Kim, with Nat Geo’s blessing, brought the composition to Sandman and Do D.A.T when the Global People's Summit opportunity came about. “I come up with the theme and general pathos of the piece, but it is almost entirely up to [the MCs] to interpret what that means," says Kim. "Naturally, they talk about what matters to them and I generally accept it because they're great artists with great ability to execute their ideas into rhymes."
Where to begin in writing lyrics for a song that will be heard by a hundred million people around the world or more? “I’m an idealist so…these are things that I think and write about all the time,” Do D.A.T. shares with a smile.

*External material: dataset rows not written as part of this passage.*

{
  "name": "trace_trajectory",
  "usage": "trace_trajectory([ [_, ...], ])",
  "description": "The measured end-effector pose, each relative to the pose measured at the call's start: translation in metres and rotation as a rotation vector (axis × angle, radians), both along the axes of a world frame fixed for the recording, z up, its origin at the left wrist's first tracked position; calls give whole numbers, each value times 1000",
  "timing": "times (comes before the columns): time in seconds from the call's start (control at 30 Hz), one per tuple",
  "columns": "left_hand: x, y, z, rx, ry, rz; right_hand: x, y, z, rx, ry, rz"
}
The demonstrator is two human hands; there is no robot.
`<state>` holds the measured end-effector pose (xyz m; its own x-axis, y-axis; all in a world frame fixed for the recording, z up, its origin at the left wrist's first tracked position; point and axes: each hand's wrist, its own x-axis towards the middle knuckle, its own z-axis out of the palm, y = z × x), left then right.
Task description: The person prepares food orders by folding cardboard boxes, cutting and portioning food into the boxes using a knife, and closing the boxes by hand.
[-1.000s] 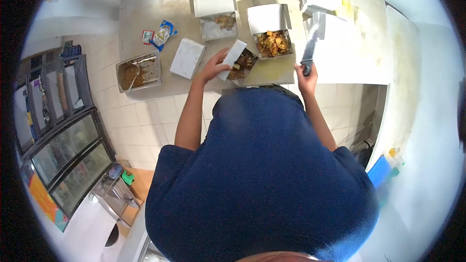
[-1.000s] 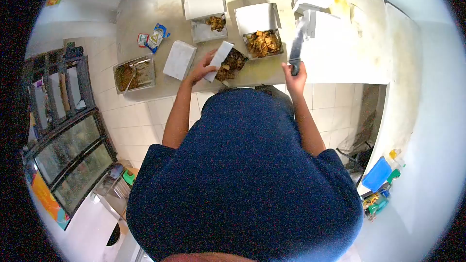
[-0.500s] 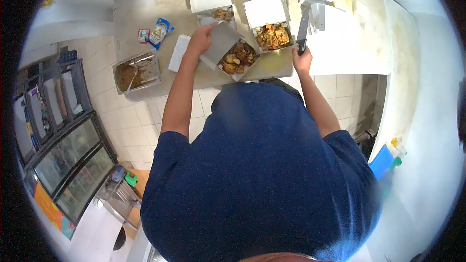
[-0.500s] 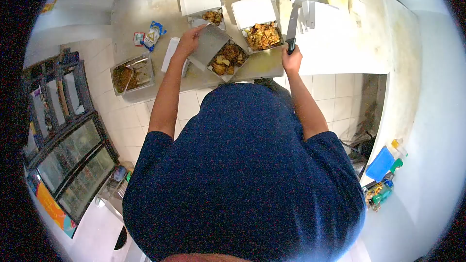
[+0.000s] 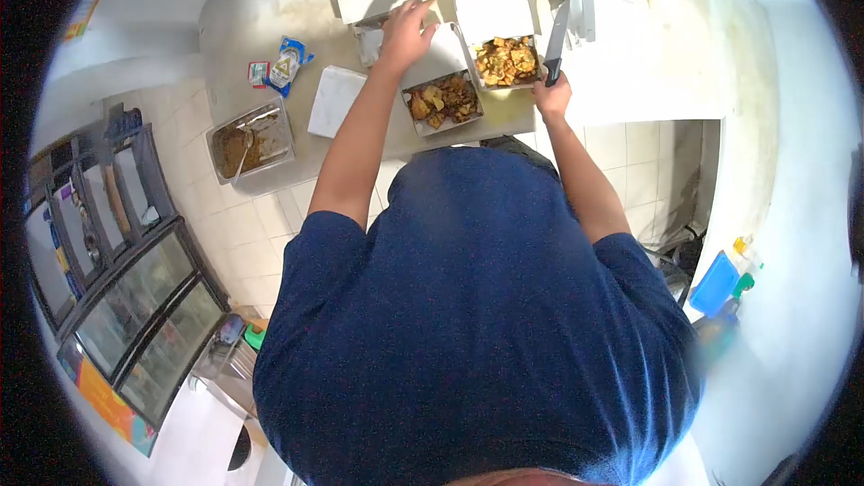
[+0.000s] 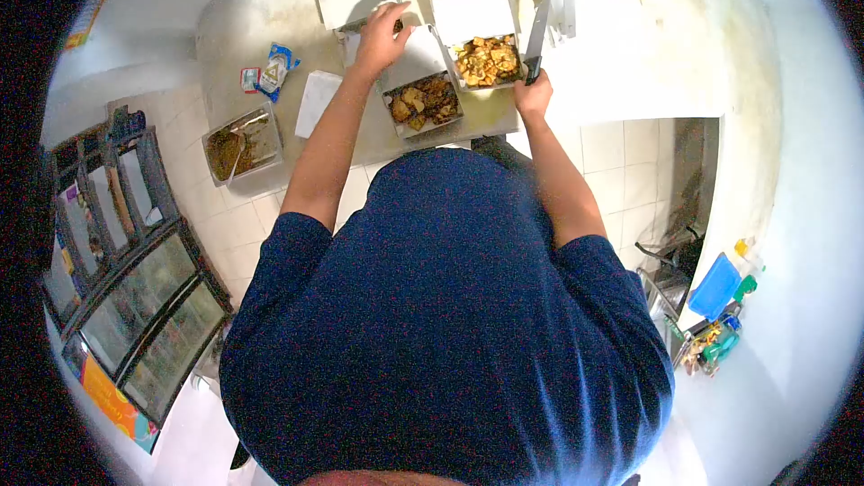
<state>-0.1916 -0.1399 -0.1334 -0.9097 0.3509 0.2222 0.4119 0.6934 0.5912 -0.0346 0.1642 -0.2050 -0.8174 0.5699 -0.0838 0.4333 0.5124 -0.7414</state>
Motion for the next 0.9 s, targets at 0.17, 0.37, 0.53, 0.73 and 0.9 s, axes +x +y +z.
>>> trace_trajectory([
  [0.17, 45, -60, 20, 221, 24, 310, 41, 11, 0, -11, 15, 25],
  [0.37, 133, -156, 6, -592, -371, 541, 52, 17, 0, -179, -55, 78],
  [0.53, 140, -183, -15, -639, -687, 444, 47, 22, 6, -335, -65, 55],
  [0.73, 146, -207, -46, -241, -553, 263, 62, 20, 30, -196, -52, -35],
  [0.9, 142, -209, 4, 115, -823, 5, 71, 19, 33, -167, -36, 2],
])
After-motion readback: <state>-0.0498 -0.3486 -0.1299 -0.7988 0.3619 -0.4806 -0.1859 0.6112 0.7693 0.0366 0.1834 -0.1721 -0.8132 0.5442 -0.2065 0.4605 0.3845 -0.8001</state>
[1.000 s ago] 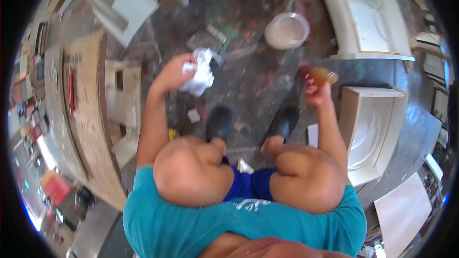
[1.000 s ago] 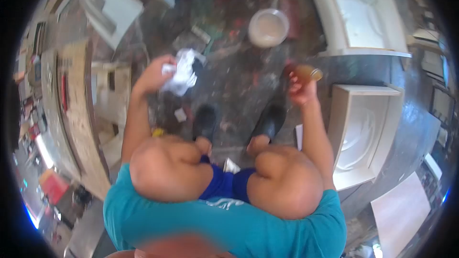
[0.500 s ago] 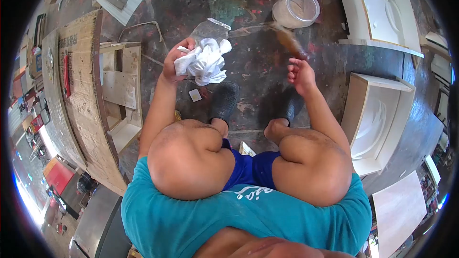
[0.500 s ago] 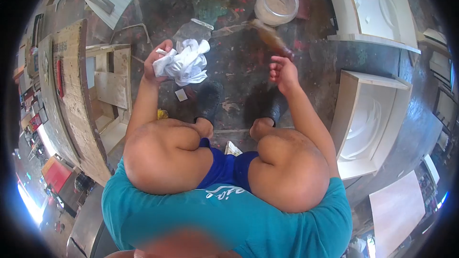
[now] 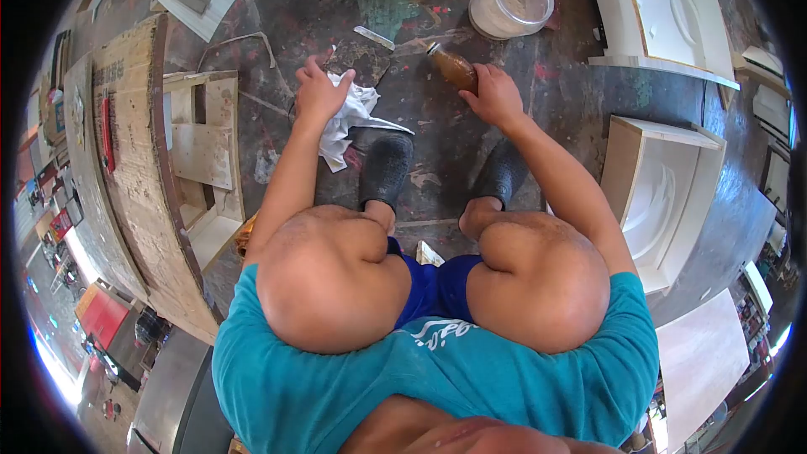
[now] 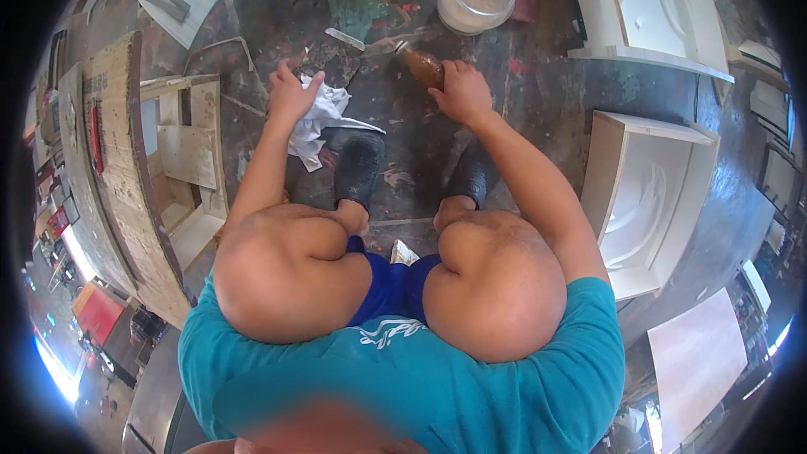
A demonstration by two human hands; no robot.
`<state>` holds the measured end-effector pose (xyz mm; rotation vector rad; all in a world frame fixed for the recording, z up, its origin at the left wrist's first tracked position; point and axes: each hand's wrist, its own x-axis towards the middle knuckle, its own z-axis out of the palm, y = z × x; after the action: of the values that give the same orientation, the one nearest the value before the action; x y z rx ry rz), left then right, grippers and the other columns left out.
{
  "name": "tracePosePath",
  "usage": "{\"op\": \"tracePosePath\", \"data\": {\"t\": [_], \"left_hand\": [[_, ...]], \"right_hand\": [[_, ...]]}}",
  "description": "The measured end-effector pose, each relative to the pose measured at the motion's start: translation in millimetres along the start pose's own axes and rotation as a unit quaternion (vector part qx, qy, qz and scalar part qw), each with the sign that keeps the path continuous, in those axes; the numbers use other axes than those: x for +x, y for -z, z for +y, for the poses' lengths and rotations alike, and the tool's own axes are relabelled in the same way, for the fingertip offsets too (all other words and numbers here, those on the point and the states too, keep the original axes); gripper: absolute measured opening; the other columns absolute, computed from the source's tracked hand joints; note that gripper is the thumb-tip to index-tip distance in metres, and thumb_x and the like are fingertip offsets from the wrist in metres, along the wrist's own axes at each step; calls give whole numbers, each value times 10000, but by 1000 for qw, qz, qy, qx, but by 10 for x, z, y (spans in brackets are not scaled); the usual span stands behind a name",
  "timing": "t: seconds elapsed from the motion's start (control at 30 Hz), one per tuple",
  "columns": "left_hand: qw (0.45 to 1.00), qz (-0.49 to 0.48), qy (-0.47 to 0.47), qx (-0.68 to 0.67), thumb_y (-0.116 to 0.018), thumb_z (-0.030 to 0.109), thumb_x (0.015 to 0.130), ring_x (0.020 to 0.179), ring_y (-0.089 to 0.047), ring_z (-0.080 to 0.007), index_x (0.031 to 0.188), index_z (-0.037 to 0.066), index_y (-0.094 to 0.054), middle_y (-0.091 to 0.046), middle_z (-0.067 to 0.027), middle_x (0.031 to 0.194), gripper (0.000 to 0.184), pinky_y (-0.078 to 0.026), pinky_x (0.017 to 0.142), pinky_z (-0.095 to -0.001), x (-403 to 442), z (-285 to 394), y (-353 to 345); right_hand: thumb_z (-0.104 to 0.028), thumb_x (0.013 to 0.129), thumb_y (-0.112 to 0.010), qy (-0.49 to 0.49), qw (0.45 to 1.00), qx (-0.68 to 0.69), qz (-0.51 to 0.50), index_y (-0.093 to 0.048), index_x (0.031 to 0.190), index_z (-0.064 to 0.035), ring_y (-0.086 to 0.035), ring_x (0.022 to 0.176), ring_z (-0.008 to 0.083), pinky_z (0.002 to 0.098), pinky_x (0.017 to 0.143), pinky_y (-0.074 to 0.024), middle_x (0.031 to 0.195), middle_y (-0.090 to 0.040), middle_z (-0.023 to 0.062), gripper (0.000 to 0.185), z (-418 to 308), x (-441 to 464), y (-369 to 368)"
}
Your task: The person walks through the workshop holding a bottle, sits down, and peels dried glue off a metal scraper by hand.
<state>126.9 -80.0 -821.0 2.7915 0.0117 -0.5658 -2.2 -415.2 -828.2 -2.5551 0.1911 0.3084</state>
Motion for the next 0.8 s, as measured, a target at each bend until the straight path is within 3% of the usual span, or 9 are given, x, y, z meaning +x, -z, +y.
{"op": "tracePosePath", "data": {"t": [0.03, 0.07, 0.17, 0.2, 0.3, 0.4, 0.47, 0.7, 0.8], "left_hand": [[1000, 28, 8, -4, -741, 573, 830, 1217, -565, -492, 1456, -2, -341, -446, -301, 1418, 939, -489, 1005, -511, 102, -53, -77], [996, 76, -21, 34, -755, 519, 839, 1200, -599, -445, 1431, 16, -431, -544, -270, 1353, 842, -497, 1001, -492, 189, -151, -183], [999, -43, -29, -4, -773, 467, 837, 1169, -641, -376, 1313, 28, -592, -666, -216, 1224, 672, -515, 971, -460, 317, -210, -73], [999, -9, -39, 5, -789, 377, 835, 1087, -684, -329, 1197, 37, -675, -724, -173, 1094, 510, -523, 943, -422, 305, -226, -110], [986, -34, -118, -115, -756, 307, 878, 1066, -683, -276, 1180, 30, -663, -716, -154, 1116, 420, -510, 937, -390, 257, -261, -70], [944, -113, -156, -269, -726, 234, 913, 967, -668, -222, 1135, 17, -642, -704, -122, 998, 322, -502, 895, -354, 76, -120, 41], [937, -108, -177, -280, -701, 201, 933, 935, -644, -194, 1122, 16, -634, -685, -100, 964, 273, -497, 878, -340, -115, 36, 160], [901, -183, -307, -246, -668, 174, 923, 811, -605, -194, 1042, 16, -605, -645, -106, 860, 208, -493, 773, -340, -459, 475, 896], [891, -173, -338, -248, -661, 158, 902, 756, -580, -180, 1004, -6, -598, -605, -127, 793, 203, -486, 730, -330, -603, 681, 1233]], "right_hand": [[-272, 823, -801, 17, 999, 45, 24, -535, 1302, -21, -617, 1119, 400, 475, 966, -494, 1169, -647, 196, 602, -18, 1, -35], [-250, 820, -807, 34, 994, 90, 44, -533, 1302, -23, -620, 1122, 404, 474, 971, -497, 1181, -648, 197, 599, -44, -13, -82], [-172, 802, -823, 51, 974, 199, 90, -524, 1302, -30, -636, 1132, 400, 446, 976, -509, 1224, -651, 189, 599, -148, -63, -16], [-154, 800, -822, 62, 968, 221, 102, -523, 1300, -36, -640, 1134, 395, 436, 972, -513, 1230, -651, 187, 595, -139, -54, -2], [-116, 794, -819, 71, 950, 274, 130, -523, 1298, -52, -651, 1139, 379, 413, 963, -519, 1243, -652, 178, 588, -64, -103, 25], [-100, 796, -812, 56, 952, 278, 118, -514, 1301, -63, -654, 1150, 362, 403, 971, -515, 1254, -654, 155, 587, 10, -171, 38], [-79, 806, -799, 50, 962, 250, 100, -493, 1309, -69, -652, 1166, 345, 395, 986, -511, 1272, -657, 122, 589, 37, -204, 74], [-37, 795, -754, 14, 974, 220, 46, -557, 1298, -43, -653, 1143, 358, 408, 974, -511, 1187, -666, 186, 540, 239, -245, 320], [-41, 811, -729, -5, 961, 197, 195, -603, 1253, -37, -675, 1048, 337, 403, 934, -527, 1132, -688, 181, 460, 108, -380, 834]]}}
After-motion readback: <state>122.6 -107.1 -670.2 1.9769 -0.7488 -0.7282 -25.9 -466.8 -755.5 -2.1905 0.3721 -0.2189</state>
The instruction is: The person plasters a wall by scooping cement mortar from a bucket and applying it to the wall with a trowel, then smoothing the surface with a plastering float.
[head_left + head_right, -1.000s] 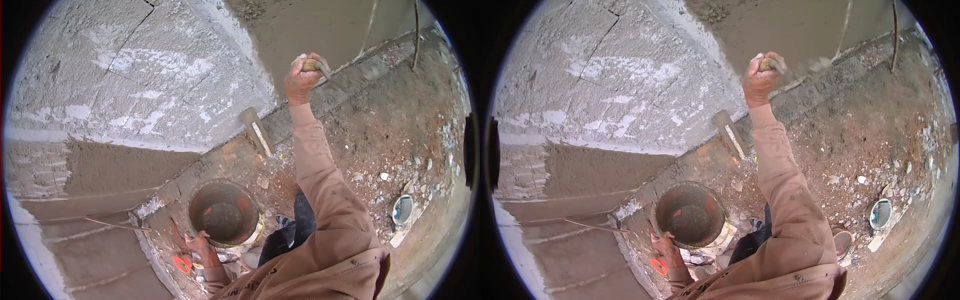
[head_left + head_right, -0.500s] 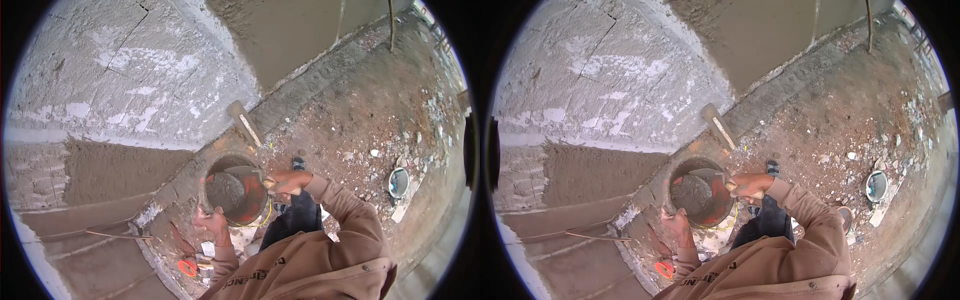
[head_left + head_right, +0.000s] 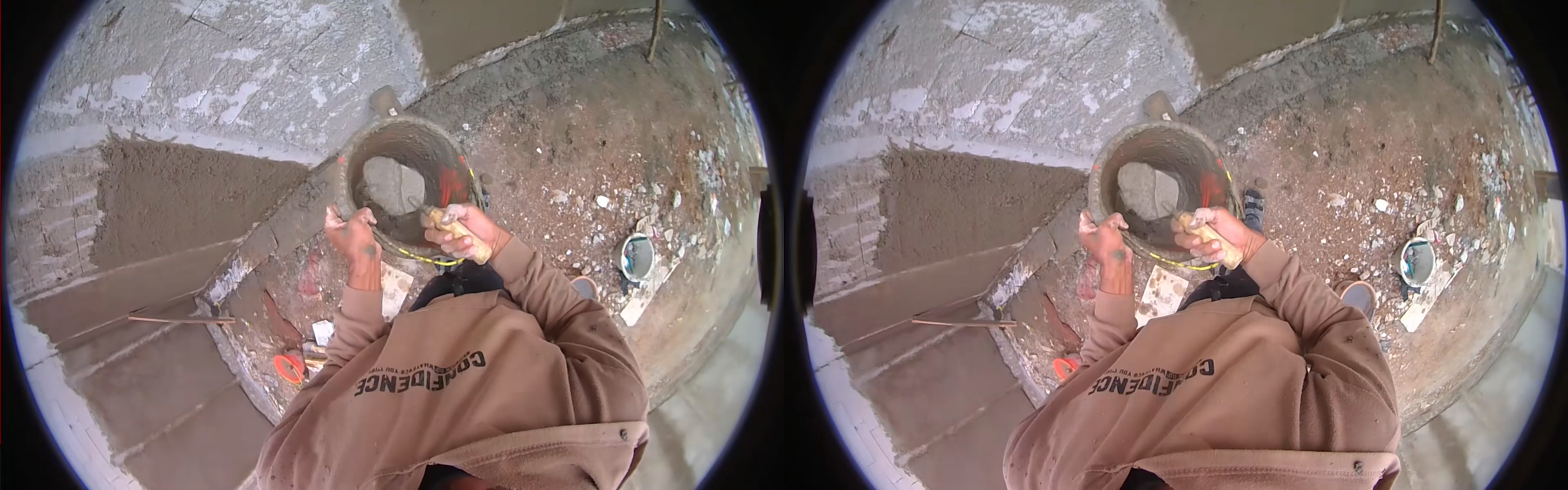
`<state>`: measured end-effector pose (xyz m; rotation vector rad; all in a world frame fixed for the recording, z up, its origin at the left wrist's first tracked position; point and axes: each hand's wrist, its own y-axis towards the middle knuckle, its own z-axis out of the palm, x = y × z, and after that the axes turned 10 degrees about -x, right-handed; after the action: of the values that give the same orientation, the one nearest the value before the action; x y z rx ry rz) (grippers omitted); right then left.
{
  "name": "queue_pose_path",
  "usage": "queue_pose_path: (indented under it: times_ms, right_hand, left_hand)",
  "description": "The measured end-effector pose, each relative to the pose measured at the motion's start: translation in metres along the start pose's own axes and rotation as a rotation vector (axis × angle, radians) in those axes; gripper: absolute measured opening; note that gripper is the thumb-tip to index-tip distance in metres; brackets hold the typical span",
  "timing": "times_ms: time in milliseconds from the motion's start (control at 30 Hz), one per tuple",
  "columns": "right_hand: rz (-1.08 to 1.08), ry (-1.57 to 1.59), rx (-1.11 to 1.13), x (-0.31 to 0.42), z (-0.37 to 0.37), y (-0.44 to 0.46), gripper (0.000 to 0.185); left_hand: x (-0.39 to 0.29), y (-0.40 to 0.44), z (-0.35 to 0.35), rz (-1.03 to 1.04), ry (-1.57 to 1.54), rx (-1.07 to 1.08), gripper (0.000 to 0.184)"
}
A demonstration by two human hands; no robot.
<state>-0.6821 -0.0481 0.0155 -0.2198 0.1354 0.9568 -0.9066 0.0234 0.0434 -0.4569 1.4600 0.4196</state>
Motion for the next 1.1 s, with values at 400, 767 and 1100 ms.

The piece starts off dark, swelling with emotion as the MCs deliver rapidfire syllables. “I wanted to express to whomever,” Sandman says, “that I understand what it is to live in a desperate, addicted, violent, narcissistic, nihilistic and predator-ridden environment, wanting to flee with nowhere to go. Though I don't know what it's like to have drones drop bombs on my block or to have chemical weapons deployed in my neighborhood, I understand what it feels like to be under constant threat while personally having no enemies.”
With its work over the last year, EMN joins an elite crew of Oakland artists—Boots Riley (Sorry to Bother You), Daveed Diggs (Blindspotting), Ryan Coogler (Black Panther), Fantastic Negrito and others—who are changing national and global cultural conversations with their work. Yet whether their song will become a new anthem for the international movement towards a more sustainable future is not on Kim or Sandman’s minds.
“It is unrealistic to think I can address the needs and pains of all who will hear a song I've written,” Sandman says. “I recognize my connection to humans as a citizen of the world. I seek to resolve, accentuate and sometimes indulge, and as I express this, I find partners in action.”
For his part, Do D.A.T. expresses gratitude and a vision for the work ahead. “It is a honor to have written music for the Global People’s Summit,” he says. “I hope that more hip-hoppers will be invited to spaces such as these, because of the nature of what we do I think we are the best innovators on the planet, and we need innovators to be involved with solving old problems.”
Correction: This article incorrectly stated that the Global People's Summit is part of the United Nations' General Assembly when it in fact is organized by the The Humanity Lab Foundation in collaboration with the United Nations Office of Partnerships.